Collected material
------------------------------------------------

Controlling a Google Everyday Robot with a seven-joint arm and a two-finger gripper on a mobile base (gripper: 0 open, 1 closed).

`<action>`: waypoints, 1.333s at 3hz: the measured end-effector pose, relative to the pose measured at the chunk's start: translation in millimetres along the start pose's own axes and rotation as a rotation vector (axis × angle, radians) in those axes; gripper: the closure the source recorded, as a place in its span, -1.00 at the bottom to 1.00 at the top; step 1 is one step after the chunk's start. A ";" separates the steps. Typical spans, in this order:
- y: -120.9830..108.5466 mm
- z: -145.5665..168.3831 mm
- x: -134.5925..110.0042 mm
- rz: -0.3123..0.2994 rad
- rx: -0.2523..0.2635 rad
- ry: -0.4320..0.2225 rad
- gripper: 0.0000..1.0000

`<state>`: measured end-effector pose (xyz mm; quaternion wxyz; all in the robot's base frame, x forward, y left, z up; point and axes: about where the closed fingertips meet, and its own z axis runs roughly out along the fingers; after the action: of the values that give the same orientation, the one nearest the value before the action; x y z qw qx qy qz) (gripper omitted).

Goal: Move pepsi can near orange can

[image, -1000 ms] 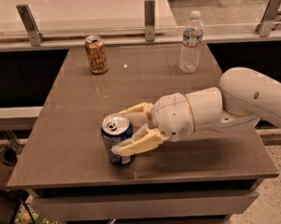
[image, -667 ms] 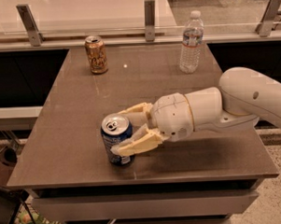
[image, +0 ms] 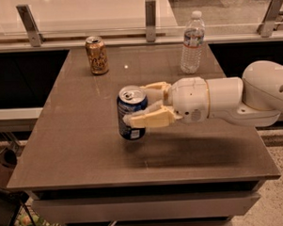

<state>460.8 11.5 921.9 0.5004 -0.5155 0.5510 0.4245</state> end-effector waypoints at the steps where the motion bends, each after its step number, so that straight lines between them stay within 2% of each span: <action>1: -33.9 -19.4 -12.3 0.035 0.153 0.027 1.00; 2: -69.3 -34.4 -25.8 0.051 0.287 0.106 1.00; 3: -113.6 -46.2 -26.1 0.074 0.376 0.183 1.00; 4: -157.0 -55.4 -21.7 0.087 0.434 0.213 1.00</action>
Offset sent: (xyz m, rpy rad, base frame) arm 0.1183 -0.0704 0.0389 -0.2704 0.0837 -0.4997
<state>609.7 -56.9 958.6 0.5197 -0.4135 0.7006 0.2609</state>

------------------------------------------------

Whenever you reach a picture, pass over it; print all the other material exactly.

Controlling a Google Everyday Robot with a seven-joint arm and a two-finger gripper on a mobile base (gripper: 0 open, 1 closed).

`<action>`: waypoints, 1.333s at 3hz: the measured end-effector pose, relative to the pose measured at the chunk's start: translation in millimetres along the start pose's own axes and rotation as a rotation vector (axis × angle, radians) in those axes; gripper: the closure the source recorded, as a place in its span, -1.00 at the bottom to 1.00 at the top; step 1 is one step after the chunk's start. A ";" separates the steps. Typical spans, in this order:
- y: -120.9830..108.5466 mm
- z: -145.5665..168.3831 mm
- x: -134.5925..110.0042 mm
- rz: -0.3123..0.2994 rad
- rx: -0.2523..0.2635 rad
- ry: -0.4320..0.2225 rad
- gripper: 0.0000..1.0000

`<state>`: measured end-effector pose (xyz mm; quaternion wxyz; all in the robot's base frame, x forward, y left, z up; point and axes: about where the closed fingertips meet, and its own z axis runs roughly out along the fingers; after the action: of the values that give the same orientation, the one nearest the value before the action; x y z qw qx qy qz) (gripper omitted).

Goal: Move pepsi can near orange can

[image, -1000 ms] 
[image, -667 ms] 
[image, +0 ms] 

<state>460.8 11.5 921.9 0.5004 -0.5155 0.5510 0.4245</state> end-effector waypoints at the steps where the motion bends, each after its step number, so that straight lines between them stay within 2% of each span: <action>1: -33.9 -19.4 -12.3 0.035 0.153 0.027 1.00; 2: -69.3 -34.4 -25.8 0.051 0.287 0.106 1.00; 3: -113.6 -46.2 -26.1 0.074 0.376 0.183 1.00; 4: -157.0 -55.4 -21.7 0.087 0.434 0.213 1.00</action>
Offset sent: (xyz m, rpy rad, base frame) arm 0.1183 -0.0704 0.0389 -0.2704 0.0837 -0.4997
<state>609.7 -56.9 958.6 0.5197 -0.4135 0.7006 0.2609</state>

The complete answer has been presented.